A new framework called DRAFT (Task Decoupled Latent Reasoning for Agent Safety) improves the ability of AI systems to detect unsafe behaviour in tool-using language model agents, raising average benchmark accuracy from 63.27% to 91.18% over a LoRA baseline, according to researchers whose paper appeared on ArXiv in April 2025.
The work addresses a growing challenge in AI safety: as large language models gain the ability to use external tools — browsing the web, executing code, calling APIs — monitoring their safety becomes far more complex. Traditional safety approaches focus on moderating model outputs, but tool-using agents produce long, multi-step interaction logs where dangerous behaviour may be buried deep within noisy sequences. Standard binary classifiers struggle to assign responsibility for risk across these trajectories.

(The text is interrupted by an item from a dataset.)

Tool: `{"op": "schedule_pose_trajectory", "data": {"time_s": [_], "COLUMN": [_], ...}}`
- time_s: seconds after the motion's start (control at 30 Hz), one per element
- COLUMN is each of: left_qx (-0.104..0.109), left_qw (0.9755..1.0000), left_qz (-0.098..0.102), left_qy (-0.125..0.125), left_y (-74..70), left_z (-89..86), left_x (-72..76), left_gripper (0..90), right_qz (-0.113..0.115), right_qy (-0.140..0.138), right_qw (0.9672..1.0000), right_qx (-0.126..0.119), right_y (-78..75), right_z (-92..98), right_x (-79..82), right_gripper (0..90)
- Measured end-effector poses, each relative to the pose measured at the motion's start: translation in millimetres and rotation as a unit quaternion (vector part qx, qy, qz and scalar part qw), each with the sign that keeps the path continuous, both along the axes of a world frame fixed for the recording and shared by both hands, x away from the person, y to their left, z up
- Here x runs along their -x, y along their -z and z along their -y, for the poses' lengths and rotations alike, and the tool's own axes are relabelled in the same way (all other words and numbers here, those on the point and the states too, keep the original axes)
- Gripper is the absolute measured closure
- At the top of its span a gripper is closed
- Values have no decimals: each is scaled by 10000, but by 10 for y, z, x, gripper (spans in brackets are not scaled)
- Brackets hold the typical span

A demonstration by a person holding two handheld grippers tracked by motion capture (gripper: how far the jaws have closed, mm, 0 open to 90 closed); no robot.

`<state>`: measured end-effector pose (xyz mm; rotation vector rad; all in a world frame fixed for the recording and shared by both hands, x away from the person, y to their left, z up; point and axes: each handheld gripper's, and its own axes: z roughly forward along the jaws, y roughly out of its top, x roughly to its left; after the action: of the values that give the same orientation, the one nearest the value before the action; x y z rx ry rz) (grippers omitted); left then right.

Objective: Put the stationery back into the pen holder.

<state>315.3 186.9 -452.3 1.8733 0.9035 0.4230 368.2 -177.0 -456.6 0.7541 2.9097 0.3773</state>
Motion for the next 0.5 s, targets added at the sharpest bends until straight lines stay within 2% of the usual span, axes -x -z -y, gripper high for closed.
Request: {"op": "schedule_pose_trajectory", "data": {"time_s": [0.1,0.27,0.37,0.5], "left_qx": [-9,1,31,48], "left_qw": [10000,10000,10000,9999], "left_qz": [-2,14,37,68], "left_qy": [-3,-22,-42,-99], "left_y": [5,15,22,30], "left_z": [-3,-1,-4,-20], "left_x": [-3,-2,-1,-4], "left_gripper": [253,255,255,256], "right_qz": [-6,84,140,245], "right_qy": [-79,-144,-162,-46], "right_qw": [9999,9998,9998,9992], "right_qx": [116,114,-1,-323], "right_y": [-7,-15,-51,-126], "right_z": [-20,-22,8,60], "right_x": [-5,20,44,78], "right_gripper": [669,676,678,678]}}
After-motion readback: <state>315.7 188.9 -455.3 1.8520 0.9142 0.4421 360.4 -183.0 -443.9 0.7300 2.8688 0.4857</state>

Why Standard Safety Tools Break Down for Agentic AI
The core challenge, as the researchers describe it, is sparse evidence across long contexts. In a typical agentic interaction, an LLM might take dozens of steps — querying databases, invoking tools, producing intermediate outputs — before any harmful outcome materialises. Identifying which steps contributed to that outcome requires a system that can compress and reason over the full trajectory, not simply flag a single sentence.
Existing approaches often use explicit summarisation pipelines: summarise the trajectory in text, then judge the summary. But this introduces information loss at the summarisation step — if the summary omits a subtle but critical detail, the judge never sees it.
DRAFT avoids lossy explicit summarize-then-judge pipelines by performing evidence aggregation in latent space, enabling end-to-end differentiable training.
How DRAFT's Two-Stage Architecture Works
DRAFT sidesteps this by decoupling safety judgment into two trainable components operating in continuous latent space rather than in human-readable text. The first component, called the Extractor, reads the full interaction trajectory and compresses it into a compact latent representation — a kind of internal draft that captures safety-relevant signals without forcing them into words. The second component, the Reasoner, then attends jointly to both this latent draft and the original trajectory to make the final safety prediction.
Because both stages are differentiable and trained end-to-end, the system can learn what information is worth preserving in the latent draft specifically for the purpose of safety judgment — rather than general summarisation. The researchers describe this as "continuous latent reasoning prior to readout," and their ablation experiments confirm that removing either the Extractor or the Reasoner independently degrades performance, suggesting the two components develop complementary capabilities.
The architecture draws on a broader trend in machine learning research toward using latent or "chain-of-thought" reasoning that never surfaces as text — keeping intermediate computations inside the model rather than externalising them. Applied here to safety monitoring rather than problem-solving, it represents a novel application of that idea.
Benchmark Results and What They Show
The researchers evaluated DRAFT on two benchmarks: ASSEBench and R-Judge, both designed to test safety reasoning over agentic interaction logs. Results are self-reported by the authors and have not been independently verified at the time of publication.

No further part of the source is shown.